Although the trade of wild animals and wildlife hunting exists in numerous parts of our world, it is important to note that in South Africa, cub-petting business and hunting are huge enterprises. In the article by Jacalyn Beales, “Canned hunting and cub-petting are big businesses in South Africa,” she writes how in the last 50 years alone, around 50 percent of Africa’s lions have disappeared entirely.
Beales said this is done specifically through a frightening and sickening legal industry called “canned hunting,” which is when tourists come to South Africa and kill lions that are held captive in a small enclosure. It doesn’t even count as true hunting, as the lion is already captive and has no chance of escape or of defending its own life against the hunters. Why would something so cruel and illogical exist? Because, as Beales explains, it brings in roughly $70 million each year.

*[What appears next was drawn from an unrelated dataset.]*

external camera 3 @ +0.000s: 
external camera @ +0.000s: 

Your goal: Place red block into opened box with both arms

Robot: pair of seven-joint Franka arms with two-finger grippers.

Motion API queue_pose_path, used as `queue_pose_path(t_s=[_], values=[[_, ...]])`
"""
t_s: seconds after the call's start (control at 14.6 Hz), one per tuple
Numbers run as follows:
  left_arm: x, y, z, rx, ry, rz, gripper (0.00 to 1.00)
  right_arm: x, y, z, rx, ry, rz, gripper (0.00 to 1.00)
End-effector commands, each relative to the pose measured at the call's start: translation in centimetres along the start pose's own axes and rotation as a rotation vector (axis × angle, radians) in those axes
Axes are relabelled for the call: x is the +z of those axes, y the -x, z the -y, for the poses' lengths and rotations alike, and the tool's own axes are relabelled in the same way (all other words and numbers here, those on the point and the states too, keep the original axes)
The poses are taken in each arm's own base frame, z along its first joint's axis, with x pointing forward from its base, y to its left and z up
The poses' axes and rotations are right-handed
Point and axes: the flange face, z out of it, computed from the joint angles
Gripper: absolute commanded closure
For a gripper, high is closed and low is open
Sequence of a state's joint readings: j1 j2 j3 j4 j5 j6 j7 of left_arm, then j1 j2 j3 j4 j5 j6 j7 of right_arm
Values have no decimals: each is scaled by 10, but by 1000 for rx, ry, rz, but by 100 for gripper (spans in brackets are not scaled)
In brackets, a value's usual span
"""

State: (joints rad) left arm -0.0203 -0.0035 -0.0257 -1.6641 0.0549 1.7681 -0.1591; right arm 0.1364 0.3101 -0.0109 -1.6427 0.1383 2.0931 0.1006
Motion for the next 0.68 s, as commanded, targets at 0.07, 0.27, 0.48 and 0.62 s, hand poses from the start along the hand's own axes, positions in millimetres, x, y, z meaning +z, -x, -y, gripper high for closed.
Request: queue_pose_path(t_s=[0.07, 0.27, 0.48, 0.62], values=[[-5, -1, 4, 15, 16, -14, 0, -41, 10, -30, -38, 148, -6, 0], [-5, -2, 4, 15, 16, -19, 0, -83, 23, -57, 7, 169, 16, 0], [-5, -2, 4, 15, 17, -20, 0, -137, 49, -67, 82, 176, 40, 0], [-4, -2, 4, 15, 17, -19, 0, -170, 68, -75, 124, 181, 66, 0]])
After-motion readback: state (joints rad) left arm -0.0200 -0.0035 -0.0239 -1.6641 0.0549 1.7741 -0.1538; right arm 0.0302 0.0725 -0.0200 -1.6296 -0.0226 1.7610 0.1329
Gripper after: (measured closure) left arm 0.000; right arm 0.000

What is even worse, however, is that the decrease of lions can also be explained through what Beales describes as the cub-petting industry. This industry takes baby cubs away from their mothers and thrusts them into tourists hands, who of course will pay anything for a picture with a baby lion. Sadly, these baby cubs are the exact same lions that are then put into the lion farms where tourists can practice canned hunting. This unending cycle, driven by money and cruelty, is what is really behind Richardson’s motivation to protect and risk his life for these animals.
What Richardson is doing is truly remarkable. I know Africa sounds far from us here at a safe, removed environment of Pepperdine, but in reality, what he is doing is helping all of us. After all, it is our wildlife and our world. If lions were to disappear, it would negatively affect all species, including humans. So what can we citizens, so physically far from this issue, really do?
There are two very simple answers to this. First, simply spread the word. Thousands are already aware of the increasingly popular Richardson, but very few actually know why he has such a great passion to protect these animals. It is important that we spread the word on the reality of the dark and criminal industries of cub-petting and canned hunting in South Africa, which most people are completely oblivious about. Advocating against wrongful industries is more powerful than most people think and it is necessary that we all know that we have a duty as global citizens to protect our Earth, including our wildlife.
The second thing we can do is be very aware of these practices when we see them, whether it be abroad or even here in the United States. It is important for us to not support these industries by being a passive bystander or by participating and paying for their cruel services. An example of this is to simply stand up for what you believe. When I went to Thailand this summer, I saw a man with a monkey on a chain and when he asked me to pay him to get a picture with the monkey, I strongly refused and told him that what he was doing was 100 percent wrong, and could be seen by the terrible and sad conditions in which the poor animal lived. He was shocked at my reaction and even left the area as other tourists heard what I had said and also decided to back off from the man’s suggestions.
If we begin to be more educated and truly consider ourselves citizens of this world, we must stand up and make a change. Thankfully, through people like Kevin Richardson, we have the hope of a new beginning. We have the hope to go back to how our world used to be, and how it should naturally be — with freedom and respect for all species, exactly the way God meant for it to be.